• Problem to solve:
Copy out each line of the listing below where the string "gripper" appears.

• Stored data:
==========

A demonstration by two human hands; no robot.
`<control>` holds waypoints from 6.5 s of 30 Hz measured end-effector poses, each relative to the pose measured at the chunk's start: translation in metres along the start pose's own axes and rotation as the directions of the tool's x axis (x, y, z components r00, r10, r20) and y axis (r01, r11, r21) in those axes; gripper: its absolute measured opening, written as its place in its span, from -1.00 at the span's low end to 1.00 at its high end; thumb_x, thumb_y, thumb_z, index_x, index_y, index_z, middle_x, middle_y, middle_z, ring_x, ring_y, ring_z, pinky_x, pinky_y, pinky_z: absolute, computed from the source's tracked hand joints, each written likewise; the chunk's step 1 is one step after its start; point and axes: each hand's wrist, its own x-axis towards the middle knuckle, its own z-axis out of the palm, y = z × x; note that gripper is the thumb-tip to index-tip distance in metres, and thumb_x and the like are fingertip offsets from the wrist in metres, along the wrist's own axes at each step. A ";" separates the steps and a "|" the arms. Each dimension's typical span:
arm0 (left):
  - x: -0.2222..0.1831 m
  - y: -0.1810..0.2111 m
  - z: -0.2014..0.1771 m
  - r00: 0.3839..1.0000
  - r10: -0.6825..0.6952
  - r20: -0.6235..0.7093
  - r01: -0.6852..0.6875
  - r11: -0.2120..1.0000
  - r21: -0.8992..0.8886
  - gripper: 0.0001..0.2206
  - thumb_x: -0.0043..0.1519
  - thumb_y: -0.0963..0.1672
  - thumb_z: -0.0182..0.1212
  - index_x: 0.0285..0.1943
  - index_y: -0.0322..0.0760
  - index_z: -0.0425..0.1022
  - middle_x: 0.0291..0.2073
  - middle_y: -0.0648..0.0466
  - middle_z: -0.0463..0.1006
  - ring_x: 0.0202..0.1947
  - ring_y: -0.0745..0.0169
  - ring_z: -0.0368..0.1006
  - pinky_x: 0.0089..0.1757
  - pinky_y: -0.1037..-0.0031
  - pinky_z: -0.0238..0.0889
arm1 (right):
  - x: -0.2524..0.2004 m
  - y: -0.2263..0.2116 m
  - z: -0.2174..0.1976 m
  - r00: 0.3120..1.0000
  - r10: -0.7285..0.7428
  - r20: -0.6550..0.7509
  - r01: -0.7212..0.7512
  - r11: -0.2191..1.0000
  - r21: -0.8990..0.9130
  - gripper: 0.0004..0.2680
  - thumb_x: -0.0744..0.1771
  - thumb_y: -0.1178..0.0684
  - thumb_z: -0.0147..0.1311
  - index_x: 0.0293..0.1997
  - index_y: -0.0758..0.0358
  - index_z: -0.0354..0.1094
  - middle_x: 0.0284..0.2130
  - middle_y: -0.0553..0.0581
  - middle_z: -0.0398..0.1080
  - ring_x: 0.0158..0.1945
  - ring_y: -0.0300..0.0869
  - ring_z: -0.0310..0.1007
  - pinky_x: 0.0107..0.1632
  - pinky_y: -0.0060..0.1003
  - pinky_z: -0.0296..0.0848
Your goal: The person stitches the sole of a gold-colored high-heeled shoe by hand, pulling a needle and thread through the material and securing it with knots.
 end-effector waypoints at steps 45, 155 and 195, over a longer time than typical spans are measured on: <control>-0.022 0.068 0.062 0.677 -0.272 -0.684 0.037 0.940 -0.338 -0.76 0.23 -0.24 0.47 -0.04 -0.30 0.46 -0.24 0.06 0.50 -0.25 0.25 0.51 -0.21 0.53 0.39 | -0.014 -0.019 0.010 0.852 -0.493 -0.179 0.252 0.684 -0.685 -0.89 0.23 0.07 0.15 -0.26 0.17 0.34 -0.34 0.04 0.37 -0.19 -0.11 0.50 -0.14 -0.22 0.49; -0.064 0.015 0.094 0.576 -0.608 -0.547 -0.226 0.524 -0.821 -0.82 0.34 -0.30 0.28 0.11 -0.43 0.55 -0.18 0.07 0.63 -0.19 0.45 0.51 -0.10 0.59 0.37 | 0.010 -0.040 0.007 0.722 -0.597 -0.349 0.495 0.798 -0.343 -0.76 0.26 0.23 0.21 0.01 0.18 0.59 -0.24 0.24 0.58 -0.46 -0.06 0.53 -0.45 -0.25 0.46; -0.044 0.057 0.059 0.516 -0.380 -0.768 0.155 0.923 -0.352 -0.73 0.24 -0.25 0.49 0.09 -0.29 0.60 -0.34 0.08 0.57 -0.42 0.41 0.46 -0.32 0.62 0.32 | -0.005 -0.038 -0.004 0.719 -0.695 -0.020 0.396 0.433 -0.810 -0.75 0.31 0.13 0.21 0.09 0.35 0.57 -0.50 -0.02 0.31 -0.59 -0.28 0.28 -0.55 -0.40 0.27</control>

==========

• Answer to this exercise:
`<control>` holds waypoints from 6.5 s of 30 Hz measured end-effector poses, each relative to the pose measured at the chunk's start: translation in metres along the start pose's own axes and rotation as the directions of the tool's x axis (x, y, z components r00, r10, r20) and y axis (r01, r11, r21) in those axes; gripper: its absolute measured opening, written as its place in its span, from -1.00 at the span's low end to 1.00 at its high end; thumb_x, thumb_y, thumb_z, index_x, index_y, index_z, middle_x, middle_y, middle_z, ring_x, ring_y, ring_z, pinky_x, pinky_y, pinky_z: absolute, computed from the source's tracked hand joints, each written likewise; the chunk's step 1 is one step after its start; point and axes: each hand's wrist, its own x-axis towards the middle knuckle, its own z-axis out of the palm, y = z × x; note that gripper is the thumb-tip to index-tip distance in metres, and thumb_x and the like are fingertip offsets from the wrist in metres, along the wrist's own axes at each step. A ";" separates the steps and a "|" the arms. Each dimension's typical span:
  - gripper: 0.0001..0.2206
  - gripper: 0.0004..0.2680

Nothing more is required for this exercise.